Les dessins ci-dessous font apparaître les différences frappantes entre ces instruments que, néanmoins, nous appelons tous «trompette». Il faut faire la distinction entre la silhouette de chaque type de trompette et la longueur réelle de son tube.

Si, à partir de ces quatre instruments, nous tentons de donner une définition de la trompette, nous devrons commencer par dégager leurs caractères communs. Pendant longtemps, on a distingué la trompette du cor en se référant à la perce (on entend par là, s'il s'agit d'instruments à pistons, le diamètre du tube dans le mécanisme; on parle d'instruments de perce petite ou grosse). Selon la définition ancienne, la trompette doit être de perce cylindrique sur les deux tiers de sa longueur environ, et conique sur un tiers, tandis que le cor serait cylindrique sur un tiers et conique sur deux tiers. Mais cette définition ne s'applique plus aux instruments modernes. Aussi bien la trompette en si bémol que la trompette piccolo en si bémol aigu sont coniques jusqu'à 80%; les seuls segments cylindriques se trouvent à l'endroit de la coulisse d'accord, à l'endroit des coulisses de pistons et dans le mécanisme. (On trouvera un peu plus loin une définition des diverses parties de la trompette. Précisions ici que le mot «piston» est pris en français dans deux acceptions, à savoir: d'une part le mécanisme, d'une façon générale, de ce que l'on pourrait appeler la «trompette mécanisée», quelle que soit la forme prise par le mécanisme; la seule de ces formes que existe encore est le «barillet rotatif»; d'autre part, le piston proprement dit, celui à qui Périnet a donné son nom; cf. p. xi.)
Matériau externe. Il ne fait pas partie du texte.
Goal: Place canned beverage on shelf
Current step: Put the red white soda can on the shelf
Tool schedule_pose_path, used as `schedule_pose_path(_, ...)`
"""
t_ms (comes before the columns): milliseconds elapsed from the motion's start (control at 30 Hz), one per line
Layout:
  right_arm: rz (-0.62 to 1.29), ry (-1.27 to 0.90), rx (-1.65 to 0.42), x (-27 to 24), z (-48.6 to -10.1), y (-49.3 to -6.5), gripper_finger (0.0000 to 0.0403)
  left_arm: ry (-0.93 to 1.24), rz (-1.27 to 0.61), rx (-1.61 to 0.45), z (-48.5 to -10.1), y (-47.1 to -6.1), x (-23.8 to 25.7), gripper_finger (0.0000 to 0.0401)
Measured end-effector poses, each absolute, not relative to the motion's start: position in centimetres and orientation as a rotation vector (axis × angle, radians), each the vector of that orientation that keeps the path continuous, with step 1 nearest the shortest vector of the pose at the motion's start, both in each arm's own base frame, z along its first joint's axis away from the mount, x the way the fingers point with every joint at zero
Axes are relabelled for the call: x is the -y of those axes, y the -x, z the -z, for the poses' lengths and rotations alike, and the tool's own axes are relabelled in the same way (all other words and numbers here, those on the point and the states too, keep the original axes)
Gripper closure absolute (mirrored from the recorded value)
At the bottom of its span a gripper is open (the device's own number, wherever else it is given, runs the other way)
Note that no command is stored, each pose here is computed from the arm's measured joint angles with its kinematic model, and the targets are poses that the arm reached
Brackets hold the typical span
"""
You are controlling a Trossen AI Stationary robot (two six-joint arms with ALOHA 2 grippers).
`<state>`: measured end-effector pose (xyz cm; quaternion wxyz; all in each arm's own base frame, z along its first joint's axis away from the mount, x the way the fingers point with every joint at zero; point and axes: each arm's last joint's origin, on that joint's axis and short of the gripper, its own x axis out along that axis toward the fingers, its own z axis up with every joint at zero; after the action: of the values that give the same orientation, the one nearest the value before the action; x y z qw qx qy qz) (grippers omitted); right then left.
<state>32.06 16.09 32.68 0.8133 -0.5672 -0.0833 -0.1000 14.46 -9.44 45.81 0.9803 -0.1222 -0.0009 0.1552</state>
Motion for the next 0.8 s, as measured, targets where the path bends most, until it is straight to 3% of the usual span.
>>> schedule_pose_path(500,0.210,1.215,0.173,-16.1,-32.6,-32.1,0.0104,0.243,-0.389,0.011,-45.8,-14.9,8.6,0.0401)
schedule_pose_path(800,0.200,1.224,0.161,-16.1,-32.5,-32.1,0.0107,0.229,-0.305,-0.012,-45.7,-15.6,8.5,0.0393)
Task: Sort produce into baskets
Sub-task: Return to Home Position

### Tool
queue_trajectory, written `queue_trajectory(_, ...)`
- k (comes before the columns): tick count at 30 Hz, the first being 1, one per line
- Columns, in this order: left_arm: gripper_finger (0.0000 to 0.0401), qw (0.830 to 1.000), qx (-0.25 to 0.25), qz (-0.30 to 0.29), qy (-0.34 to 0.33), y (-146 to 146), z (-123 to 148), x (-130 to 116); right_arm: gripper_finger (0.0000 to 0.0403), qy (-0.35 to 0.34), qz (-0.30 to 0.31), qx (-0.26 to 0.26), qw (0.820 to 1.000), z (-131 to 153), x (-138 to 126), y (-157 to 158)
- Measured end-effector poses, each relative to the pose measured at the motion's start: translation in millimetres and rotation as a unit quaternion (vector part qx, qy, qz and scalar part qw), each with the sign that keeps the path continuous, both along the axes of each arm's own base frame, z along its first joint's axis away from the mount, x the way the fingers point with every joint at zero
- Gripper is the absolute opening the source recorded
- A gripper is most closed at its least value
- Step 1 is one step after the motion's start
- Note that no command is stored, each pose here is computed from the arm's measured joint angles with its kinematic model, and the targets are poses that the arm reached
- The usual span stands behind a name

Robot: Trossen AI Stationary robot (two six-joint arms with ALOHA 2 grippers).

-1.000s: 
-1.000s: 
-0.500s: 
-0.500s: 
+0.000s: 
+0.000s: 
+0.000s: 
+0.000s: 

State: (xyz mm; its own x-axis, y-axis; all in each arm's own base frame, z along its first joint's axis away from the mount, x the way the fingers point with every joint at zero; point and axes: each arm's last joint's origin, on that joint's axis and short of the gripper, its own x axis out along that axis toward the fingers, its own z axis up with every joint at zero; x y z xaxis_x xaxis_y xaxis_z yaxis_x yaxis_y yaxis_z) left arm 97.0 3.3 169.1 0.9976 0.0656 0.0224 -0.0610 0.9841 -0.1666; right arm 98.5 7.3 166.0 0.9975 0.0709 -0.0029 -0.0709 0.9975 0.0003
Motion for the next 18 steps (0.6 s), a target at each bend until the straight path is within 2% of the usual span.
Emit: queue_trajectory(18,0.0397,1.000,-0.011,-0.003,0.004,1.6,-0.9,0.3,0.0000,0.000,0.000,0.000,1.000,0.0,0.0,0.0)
Outre la perce relativement petite, les caractères communs de la tuba romaine, de la trompette naturelle du baroque et des deux trompettes modernes sont: l'embouchure, le pavillon plus ou moins évasé et le fait que la trompette a toujours eu une forme allongée et non circulaire (à de rares exceptions près, propres au baroque). C'est pourquoi, en nous inspirant de W. Bernoulli et de H. Heyde (voir la bibliographie), nous définirons la trompette comme suit: la trompette' est un instrument à vent dans lequel le son est produit par les vibrations des lèvres de l'exécutant et qui consiste en une embouchure plus ou moins importante, un tube conique ou cylindrique de perce relativement petite, qui n'est pas courbé de façon à former un cercle, et un pavillon évasé.
Sonorité de la trompette, fonction de signal, attribut divin ou royal
C'est par l'éclat de son timbre que la trompette se distingue de tous les autres instruments de musique. Les sons qu'elle produit s'entendant à grande distance, elle a été utilisée dès ses origines à des fins de communication. Très rapidement, il s'y est ajouté des fonctions militaires, puis religieuses. Nous lisons dans les Nombres, r0: 1-2: «L'Eternel parla à Moïse et dit: Fais-toi deux trompettes d'argent; tu les feras d'argent battu...»
Dans l'Ancien Testament, l'usage de la trompette est réservé aux prêtres. Elle continua d'ailleurs d'être con. sidérée comme un instrument sacré. Les Pères de l'Église ont pris le son de la trompette pour symbole de la voix des anges ou même de Dieu. Au Moyen Age, des trompettistes entrèrent au service des familles princières et cette profession ne tarda pas à devenir un élément caractéristique des cours. Hiller pouvait écrire en 1768: «On ne célébrera guère de cérémonie solennelle, d'église ou d'État, sans que les trompettes et les timbales s'y fassent entendre.»
En 1795, alors que l'Ancien Régime allait se disloquant dans toute l'Europe, Johann Ernst Altenburg (1734-1801) publia son célèbre Versuch einer Anleitung zur heroisch-musikalischen Trompeter- und Pauker-Kunst («essai d'initiation à l'art héroïco-musical des trompettes et timbaliers»), ouvrage dans lequel il tente de remettre en honneur la conception traditionnelle et, en particulier, biblique de l'instrument; ce fut d'ailleurs en vain, car les cours princières, dont les trompettistes auraient eu besoin à cet effet, disparaissaient l'une après l'autre.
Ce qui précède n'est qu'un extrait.